A 20-year high vacancy rate has led to increased demand and greater salaries on offer in the Motor Industry.
Institute of the Motor Industry (IMI) has reported that the current vacancy rate (number of vacancies per 100 employees) for Motor Trades is 3.8, representing 20,000 vacancies – slightly below the national rate of 4.1% for all industries.
The IMI said that the rate rose rapidly during 2021 and remained at record levels into 2022, although the rates have dipped slightly in the past two months.
While all roles have seen higher numbers of job posts and escalated salaries advertised, the most significant increases have been seen in posts seeking vehicle technicians, vehicle and parts salespersons and tyre, exhaust and windscreen fitters:
Vehicle Technicians are seeing the largest salary percentage increase in the last six months, with average advertised salaries rising by 5.5%, to an average of £34,500. There are now 70% more job posts for this role than in September 2019.
Tyre, exhaust and windscreen fitters have seen the largest salary increases over the three-year period, growing by 21.3% to an average of £26,600, and the number of jobs advertised is now 45% higher than the same period last year.
Job postings for vehicle and parts salespersons have dropped slightly in the past 2 months but remain 34% up on the last year.
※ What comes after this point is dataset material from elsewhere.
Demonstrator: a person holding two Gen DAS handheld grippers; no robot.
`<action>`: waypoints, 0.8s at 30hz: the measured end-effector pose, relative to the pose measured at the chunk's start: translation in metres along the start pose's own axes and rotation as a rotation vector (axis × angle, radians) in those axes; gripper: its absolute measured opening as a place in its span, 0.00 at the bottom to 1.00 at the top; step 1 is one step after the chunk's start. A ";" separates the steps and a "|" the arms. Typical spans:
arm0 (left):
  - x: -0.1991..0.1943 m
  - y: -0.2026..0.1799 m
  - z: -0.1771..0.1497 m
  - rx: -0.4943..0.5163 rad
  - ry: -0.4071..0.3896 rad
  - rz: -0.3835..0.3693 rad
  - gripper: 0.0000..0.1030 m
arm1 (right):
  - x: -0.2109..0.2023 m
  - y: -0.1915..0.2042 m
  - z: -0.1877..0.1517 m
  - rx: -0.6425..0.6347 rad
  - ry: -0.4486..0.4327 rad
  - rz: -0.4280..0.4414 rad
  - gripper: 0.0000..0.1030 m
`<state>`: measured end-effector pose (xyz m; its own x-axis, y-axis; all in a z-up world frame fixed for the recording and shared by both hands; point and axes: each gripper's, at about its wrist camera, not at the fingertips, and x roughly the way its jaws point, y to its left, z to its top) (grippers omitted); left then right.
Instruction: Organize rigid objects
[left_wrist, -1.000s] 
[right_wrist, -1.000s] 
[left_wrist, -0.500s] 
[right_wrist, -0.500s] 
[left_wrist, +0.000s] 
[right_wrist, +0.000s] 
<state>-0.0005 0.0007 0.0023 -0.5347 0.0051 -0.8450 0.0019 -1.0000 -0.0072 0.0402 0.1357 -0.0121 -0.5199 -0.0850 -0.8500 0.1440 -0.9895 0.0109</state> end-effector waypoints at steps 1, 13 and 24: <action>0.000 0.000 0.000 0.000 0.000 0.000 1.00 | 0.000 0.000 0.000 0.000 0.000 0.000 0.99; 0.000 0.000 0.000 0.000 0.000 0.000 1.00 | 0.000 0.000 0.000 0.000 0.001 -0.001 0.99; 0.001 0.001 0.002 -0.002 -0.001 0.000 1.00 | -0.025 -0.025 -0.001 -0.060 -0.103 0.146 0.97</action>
Salaries in this role are now 11.5% higher than three years ago.
“At the IMI, we keep a close eye on automotive industry data to help us understand what’s really going on in our sector,” said Steve Nash, CEO of the IMI.
“It has been very encouraging to see the steady growth in salaries being offered for automotive professionals. In the past our analysis has highlighted a salary premium for job posts specifically requesting EV skills. However, this year the high levels of vacancies are across the board, and the urgent need to address the issue, means that all salaries have increased. Vehicle technician salaries are now at the same level as salaries advertised for EV job roles.
“Whilst over inflated salary expectations can put pressure on employers, it is extremely positive for individuals, especially during the ongoing cost-of-living crisis. As an industry body one of the most common issues our members raise is how the sector can attract talent and minimise churn. With this challenge in mind, it is encouraging to see the industry evolving and salaries rising to reflect the talent and value of motor trade professionals.”